• [What you need to do]
Copy, word for word, each line of the data below from the first through the line containing "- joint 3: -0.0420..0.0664", and stop there.
(Supplied material Opens)
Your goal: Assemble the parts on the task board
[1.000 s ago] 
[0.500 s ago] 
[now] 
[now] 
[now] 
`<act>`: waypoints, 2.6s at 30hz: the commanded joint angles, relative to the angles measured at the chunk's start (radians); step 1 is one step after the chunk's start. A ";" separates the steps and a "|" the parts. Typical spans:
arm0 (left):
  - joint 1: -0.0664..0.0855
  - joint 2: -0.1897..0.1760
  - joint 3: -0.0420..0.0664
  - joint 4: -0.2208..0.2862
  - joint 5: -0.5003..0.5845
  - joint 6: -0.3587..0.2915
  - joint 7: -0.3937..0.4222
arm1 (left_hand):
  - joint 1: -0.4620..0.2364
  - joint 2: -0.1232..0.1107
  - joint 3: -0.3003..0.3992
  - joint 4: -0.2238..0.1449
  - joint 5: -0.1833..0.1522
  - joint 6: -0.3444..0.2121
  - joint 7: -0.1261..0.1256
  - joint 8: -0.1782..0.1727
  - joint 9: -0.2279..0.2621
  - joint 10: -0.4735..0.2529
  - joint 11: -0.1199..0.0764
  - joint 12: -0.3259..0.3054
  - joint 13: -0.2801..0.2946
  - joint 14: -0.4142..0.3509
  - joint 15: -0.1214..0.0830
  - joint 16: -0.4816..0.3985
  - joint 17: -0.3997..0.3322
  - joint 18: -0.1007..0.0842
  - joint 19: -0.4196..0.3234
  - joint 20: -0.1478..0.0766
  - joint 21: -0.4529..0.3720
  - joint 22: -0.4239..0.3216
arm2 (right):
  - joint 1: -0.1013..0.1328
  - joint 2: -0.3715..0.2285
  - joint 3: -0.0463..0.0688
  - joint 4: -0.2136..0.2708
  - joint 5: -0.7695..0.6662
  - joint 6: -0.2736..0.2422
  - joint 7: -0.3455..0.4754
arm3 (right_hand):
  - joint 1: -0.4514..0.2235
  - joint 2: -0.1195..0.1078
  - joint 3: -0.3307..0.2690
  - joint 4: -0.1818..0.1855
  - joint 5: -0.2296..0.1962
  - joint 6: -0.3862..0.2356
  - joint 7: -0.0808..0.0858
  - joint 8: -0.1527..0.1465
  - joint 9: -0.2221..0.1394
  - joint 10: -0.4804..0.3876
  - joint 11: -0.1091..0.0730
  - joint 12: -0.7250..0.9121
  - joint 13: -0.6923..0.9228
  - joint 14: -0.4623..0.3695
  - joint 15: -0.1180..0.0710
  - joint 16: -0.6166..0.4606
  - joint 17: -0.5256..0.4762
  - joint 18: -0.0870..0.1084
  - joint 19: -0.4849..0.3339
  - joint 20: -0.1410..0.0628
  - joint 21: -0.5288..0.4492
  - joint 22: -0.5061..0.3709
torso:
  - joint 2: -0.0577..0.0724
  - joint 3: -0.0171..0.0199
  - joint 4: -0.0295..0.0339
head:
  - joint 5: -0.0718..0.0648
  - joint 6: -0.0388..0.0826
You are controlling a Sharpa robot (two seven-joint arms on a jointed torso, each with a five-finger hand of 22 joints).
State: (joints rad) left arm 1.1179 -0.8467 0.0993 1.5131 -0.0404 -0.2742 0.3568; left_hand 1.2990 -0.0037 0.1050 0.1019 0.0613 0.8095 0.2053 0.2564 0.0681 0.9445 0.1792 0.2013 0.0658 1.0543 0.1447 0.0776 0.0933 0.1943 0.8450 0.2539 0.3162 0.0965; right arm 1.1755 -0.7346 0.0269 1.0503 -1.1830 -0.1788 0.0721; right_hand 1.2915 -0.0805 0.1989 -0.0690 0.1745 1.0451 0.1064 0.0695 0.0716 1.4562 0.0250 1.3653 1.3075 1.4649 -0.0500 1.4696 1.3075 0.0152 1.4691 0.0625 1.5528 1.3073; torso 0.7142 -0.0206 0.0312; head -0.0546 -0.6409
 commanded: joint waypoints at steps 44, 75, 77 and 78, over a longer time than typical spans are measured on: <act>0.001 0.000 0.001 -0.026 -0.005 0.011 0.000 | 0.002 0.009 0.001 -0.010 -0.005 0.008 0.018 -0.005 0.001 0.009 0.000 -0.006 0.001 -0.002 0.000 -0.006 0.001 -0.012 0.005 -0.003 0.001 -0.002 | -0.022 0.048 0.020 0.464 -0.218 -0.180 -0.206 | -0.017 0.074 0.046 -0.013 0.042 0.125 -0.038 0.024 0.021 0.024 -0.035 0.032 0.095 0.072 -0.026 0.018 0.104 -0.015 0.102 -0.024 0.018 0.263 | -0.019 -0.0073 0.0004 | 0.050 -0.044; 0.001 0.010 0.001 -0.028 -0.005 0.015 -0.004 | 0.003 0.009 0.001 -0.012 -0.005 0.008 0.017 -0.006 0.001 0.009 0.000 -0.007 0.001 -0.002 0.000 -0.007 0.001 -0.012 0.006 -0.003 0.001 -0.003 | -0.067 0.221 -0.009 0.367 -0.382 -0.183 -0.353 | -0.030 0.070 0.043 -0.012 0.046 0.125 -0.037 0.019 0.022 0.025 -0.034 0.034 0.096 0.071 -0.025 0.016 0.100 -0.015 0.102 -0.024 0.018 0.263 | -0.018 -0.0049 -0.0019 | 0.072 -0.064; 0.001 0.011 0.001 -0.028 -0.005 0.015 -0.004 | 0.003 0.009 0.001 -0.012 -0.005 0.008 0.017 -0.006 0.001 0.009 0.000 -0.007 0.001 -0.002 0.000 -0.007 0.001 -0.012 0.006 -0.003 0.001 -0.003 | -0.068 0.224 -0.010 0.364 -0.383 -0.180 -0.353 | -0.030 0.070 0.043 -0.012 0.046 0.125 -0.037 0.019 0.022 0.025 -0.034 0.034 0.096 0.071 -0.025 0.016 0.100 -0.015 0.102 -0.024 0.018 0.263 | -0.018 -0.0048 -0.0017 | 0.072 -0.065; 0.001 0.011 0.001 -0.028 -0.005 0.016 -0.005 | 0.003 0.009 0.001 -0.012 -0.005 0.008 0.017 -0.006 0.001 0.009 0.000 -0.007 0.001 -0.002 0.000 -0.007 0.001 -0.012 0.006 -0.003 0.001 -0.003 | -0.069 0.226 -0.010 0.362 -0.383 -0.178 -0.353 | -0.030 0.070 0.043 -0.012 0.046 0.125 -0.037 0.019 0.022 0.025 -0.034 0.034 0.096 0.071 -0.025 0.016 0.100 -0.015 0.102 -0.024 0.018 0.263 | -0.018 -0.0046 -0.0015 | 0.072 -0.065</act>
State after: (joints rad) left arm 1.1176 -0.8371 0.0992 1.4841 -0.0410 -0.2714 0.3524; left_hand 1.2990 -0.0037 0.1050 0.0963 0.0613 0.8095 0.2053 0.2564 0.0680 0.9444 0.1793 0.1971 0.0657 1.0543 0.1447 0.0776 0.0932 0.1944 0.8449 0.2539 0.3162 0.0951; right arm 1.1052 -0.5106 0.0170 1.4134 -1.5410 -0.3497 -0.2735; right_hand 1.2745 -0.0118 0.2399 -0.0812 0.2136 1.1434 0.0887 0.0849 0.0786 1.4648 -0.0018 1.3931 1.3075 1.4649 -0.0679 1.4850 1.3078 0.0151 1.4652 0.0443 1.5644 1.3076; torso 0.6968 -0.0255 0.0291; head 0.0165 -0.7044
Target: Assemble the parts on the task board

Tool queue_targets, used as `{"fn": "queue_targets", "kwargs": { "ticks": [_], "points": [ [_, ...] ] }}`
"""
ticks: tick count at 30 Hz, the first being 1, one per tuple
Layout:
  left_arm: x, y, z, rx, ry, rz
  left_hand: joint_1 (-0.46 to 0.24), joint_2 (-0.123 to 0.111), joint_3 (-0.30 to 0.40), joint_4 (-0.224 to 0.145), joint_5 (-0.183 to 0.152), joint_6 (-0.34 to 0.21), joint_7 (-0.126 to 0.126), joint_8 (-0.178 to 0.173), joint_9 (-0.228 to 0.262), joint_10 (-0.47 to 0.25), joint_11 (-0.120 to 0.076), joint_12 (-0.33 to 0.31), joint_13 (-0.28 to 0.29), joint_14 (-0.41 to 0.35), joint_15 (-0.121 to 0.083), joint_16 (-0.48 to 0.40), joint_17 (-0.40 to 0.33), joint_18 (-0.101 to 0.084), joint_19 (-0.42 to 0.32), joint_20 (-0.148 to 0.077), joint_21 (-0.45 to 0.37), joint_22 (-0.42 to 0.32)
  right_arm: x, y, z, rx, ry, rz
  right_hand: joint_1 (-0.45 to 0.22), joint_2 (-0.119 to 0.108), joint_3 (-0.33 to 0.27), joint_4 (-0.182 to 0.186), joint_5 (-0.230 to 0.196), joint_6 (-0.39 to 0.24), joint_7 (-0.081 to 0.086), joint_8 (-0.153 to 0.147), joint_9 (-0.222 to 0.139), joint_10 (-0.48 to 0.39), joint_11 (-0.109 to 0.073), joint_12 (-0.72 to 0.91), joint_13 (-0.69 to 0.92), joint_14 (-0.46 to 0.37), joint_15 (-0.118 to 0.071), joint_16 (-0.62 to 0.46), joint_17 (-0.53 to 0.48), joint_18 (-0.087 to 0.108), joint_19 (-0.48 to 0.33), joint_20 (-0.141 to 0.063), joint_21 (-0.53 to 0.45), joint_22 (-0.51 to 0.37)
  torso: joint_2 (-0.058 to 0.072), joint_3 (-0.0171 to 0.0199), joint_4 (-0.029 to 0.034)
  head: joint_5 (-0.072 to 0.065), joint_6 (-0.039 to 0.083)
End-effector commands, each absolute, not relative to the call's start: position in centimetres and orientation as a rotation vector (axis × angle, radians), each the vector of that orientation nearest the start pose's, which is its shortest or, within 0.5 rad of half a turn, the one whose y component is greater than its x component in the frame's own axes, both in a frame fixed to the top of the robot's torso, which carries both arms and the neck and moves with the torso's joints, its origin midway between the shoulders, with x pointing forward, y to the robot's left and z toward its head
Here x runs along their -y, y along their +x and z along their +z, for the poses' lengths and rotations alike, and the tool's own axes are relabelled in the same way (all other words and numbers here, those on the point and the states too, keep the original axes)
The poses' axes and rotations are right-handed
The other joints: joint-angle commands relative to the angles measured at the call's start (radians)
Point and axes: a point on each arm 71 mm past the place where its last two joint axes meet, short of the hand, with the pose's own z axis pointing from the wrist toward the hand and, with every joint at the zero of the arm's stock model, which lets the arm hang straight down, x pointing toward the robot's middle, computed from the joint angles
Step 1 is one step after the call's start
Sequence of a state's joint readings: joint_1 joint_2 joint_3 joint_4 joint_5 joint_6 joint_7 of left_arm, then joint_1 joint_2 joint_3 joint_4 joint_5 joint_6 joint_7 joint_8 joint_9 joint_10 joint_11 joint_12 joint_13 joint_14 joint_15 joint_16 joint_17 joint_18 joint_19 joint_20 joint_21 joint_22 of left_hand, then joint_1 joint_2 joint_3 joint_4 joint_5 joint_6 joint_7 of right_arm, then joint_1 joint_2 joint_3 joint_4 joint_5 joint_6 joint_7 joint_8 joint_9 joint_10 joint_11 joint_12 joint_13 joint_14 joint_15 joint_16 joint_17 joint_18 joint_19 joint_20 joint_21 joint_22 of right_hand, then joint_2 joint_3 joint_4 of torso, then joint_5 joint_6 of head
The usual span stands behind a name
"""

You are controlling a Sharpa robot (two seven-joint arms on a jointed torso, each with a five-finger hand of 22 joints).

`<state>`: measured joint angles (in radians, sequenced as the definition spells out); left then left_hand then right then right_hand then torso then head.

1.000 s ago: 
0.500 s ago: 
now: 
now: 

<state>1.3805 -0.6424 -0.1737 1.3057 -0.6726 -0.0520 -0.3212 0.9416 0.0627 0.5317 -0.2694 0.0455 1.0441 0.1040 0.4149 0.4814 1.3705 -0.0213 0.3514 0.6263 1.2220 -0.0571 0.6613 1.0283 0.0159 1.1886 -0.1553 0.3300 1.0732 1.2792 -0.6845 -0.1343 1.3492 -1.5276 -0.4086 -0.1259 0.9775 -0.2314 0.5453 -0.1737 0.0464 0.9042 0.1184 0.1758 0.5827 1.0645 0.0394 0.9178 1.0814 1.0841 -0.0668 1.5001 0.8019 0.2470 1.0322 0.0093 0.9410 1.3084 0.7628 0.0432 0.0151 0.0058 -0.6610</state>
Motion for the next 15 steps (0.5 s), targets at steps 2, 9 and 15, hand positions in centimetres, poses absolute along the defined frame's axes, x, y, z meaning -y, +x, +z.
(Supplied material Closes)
• [Output for this task]
Your goal: Assemble the parts on the task board
[1.000 s ago] 
[0.500 s ago] 
[now] 
[now] 
[now] 
`<act>`: waypoints, 2.6s at 30hz: the commanded joint angles, relative to the angles measured at the chunk's start (radians); step 1 is one step after the chunk's start. A ";" separates the steps and a "|" the parts. Typical spans:
arm0 (left):
  - joint 1: -0.0664..0.0855
  - joint 2: -0.1897..0.1760
  - joint 3: -0.0420..0.0664

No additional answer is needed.